● PROBLEM STATEMENT: From the data below, copy exactly the lines that lie between the one holding "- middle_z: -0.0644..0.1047" and the one holding "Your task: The", including both, and nothing more.

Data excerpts
---------------

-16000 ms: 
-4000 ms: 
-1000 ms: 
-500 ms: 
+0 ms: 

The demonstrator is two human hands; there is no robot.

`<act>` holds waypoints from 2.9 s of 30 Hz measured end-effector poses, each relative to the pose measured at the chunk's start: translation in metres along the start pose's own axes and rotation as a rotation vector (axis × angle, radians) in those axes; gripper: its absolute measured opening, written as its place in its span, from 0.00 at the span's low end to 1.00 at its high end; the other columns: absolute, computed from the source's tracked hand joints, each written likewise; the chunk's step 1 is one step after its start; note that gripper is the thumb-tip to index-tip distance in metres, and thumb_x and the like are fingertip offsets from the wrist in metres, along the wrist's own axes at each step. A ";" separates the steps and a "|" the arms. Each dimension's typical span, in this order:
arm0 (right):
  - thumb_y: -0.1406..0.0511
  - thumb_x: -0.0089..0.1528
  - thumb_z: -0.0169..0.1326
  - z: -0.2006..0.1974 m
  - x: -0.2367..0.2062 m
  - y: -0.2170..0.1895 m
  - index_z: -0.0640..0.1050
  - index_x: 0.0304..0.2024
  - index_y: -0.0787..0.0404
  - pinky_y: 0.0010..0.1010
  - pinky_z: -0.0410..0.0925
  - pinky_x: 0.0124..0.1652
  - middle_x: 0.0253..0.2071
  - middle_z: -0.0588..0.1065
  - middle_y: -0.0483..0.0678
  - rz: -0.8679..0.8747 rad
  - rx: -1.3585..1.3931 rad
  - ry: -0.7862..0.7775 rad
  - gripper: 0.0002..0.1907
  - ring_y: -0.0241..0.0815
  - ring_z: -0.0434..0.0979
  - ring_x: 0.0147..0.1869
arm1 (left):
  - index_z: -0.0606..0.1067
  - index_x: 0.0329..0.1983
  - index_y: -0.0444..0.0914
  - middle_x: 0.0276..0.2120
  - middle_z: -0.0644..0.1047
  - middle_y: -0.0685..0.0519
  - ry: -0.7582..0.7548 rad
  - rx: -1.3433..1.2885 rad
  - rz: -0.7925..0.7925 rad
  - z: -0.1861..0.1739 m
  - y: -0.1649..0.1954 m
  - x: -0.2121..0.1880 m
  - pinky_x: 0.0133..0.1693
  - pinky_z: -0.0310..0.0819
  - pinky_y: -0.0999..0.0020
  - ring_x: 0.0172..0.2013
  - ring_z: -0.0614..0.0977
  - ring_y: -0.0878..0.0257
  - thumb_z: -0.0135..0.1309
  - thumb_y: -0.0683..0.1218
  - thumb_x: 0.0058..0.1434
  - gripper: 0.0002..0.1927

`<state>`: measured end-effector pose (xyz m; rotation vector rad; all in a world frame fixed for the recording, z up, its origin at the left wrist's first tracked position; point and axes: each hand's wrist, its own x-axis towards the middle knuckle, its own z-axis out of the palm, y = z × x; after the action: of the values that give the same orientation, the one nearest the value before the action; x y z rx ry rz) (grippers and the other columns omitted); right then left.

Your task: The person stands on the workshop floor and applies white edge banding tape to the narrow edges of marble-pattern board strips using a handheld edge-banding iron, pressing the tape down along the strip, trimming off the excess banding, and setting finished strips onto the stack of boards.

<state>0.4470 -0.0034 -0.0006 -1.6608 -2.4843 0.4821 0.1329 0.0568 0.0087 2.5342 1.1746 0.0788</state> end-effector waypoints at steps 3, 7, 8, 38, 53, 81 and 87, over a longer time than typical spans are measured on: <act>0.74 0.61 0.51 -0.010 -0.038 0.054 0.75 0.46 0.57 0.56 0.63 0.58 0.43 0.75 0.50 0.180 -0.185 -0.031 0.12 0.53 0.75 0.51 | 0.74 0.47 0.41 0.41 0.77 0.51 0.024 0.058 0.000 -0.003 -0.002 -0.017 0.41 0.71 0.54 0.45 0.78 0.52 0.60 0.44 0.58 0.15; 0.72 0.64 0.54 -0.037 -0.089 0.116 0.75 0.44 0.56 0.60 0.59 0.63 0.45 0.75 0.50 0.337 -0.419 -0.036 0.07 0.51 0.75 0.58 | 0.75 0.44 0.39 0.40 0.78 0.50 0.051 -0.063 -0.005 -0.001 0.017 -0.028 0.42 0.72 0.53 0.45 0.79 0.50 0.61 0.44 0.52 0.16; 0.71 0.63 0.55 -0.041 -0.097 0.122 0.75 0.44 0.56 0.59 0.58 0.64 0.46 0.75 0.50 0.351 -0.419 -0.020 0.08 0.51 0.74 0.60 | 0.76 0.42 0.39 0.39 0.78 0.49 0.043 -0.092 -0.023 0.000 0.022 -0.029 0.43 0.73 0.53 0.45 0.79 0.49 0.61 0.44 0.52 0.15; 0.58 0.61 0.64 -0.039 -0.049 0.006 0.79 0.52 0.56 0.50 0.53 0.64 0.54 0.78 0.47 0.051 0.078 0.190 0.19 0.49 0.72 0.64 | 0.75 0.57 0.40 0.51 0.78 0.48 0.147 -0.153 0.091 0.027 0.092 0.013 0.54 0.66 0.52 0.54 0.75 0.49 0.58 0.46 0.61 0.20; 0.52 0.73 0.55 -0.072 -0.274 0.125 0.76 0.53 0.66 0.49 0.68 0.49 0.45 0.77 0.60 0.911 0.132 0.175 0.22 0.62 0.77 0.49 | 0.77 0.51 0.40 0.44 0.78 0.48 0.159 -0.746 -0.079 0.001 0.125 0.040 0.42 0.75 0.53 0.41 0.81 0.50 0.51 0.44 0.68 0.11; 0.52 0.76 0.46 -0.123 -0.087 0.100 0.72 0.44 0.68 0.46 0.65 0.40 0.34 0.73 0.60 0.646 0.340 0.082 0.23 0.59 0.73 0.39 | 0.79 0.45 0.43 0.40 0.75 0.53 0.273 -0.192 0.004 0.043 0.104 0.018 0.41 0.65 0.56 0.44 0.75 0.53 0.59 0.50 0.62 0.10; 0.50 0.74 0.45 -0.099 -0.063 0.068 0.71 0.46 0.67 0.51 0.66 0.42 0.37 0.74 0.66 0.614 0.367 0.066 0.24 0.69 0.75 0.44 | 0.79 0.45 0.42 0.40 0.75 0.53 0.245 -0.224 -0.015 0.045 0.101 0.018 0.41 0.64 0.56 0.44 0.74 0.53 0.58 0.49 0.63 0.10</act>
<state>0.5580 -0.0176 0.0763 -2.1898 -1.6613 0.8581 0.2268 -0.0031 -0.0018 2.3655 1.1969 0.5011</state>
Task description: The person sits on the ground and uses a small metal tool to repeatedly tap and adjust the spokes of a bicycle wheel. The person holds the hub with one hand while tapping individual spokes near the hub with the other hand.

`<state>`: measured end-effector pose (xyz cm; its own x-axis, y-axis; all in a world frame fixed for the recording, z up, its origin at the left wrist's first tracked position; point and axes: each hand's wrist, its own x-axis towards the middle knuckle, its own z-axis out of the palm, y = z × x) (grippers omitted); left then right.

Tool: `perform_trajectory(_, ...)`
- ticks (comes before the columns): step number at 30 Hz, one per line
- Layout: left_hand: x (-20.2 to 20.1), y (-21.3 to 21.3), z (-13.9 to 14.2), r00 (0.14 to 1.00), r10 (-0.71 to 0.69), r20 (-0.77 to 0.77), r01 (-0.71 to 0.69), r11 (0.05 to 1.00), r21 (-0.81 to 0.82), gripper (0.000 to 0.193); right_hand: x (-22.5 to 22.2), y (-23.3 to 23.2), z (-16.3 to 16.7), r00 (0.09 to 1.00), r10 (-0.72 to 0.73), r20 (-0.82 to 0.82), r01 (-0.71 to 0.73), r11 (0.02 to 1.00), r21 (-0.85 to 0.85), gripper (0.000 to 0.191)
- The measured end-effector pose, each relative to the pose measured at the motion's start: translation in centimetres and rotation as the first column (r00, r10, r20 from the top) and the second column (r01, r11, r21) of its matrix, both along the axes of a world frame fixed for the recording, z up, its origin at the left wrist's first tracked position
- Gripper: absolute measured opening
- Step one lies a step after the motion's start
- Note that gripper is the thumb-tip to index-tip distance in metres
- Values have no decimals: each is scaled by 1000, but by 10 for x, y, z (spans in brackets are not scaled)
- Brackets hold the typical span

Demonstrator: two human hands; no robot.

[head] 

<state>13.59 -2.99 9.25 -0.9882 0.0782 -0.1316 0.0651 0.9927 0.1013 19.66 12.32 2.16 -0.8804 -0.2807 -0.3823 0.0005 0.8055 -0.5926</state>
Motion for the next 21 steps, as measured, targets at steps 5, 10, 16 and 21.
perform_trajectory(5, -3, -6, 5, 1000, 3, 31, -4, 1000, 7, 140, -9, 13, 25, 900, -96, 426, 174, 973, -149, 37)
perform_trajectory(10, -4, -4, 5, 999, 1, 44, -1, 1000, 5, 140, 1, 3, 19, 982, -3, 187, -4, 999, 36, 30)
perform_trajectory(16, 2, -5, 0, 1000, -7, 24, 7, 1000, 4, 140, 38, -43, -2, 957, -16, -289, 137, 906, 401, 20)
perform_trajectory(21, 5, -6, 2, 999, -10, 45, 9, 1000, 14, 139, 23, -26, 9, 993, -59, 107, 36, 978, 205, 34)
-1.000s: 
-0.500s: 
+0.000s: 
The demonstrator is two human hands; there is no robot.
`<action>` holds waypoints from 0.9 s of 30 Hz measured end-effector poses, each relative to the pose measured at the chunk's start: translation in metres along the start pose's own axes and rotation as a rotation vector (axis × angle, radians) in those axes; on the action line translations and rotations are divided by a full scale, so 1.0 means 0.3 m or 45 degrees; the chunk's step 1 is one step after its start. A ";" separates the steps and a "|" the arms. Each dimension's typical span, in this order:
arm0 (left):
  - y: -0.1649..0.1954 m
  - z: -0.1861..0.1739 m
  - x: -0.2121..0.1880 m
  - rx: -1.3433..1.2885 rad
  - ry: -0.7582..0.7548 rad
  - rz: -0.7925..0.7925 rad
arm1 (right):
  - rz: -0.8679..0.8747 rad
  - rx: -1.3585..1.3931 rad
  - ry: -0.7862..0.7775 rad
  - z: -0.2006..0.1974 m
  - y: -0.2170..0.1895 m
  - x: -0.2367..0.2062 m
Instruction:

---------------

● TASK ANSWER:
  - middle_z: -0.0644..0.1047
  - middle_y: -0.0685..0.0519
  - ry: -0.7582..0.7548 rad
  - rx: -1.3433..1.2885 rad
  - rz: -0.7925..0.7925 rad
  - z: -0.1861..0.1739 m
  - y: -0.1649..0.1954 m
  - x: -0.2121..0.1880 m
  - pinky_x: 0.0133..0.1693
  - pinky_z: -0.0310..0.0819
  - pinky_y: -0.0999..0.0020
  - ring_x: 0.0172..0.2013
  - ring_z: -0.0614..0.0977
  - ring_y: -0.0878..0.0257
  - thumb_z: -0.0135..0.1309
  - thumb_y: -0.0683..0.1218
  - thumb_x: 0.0058..0.1434
  - gripper: 0.0002..0.1927

`<state>`: measured end-effector pose (xyz m; rotation vector rad; all in a world frame fixed for the recording, z up, its origin at the left wrist's first tracked position; point and axes: each hand's wrist, its own x-axis towards the middle knuckle, its own z-axis out of the palm, y = z × x; after the action: of the values that give the same orientation, the one nearest the value before the action; x y z rx ry rz) (grippers and the other columns omitted); right then left.

Your task: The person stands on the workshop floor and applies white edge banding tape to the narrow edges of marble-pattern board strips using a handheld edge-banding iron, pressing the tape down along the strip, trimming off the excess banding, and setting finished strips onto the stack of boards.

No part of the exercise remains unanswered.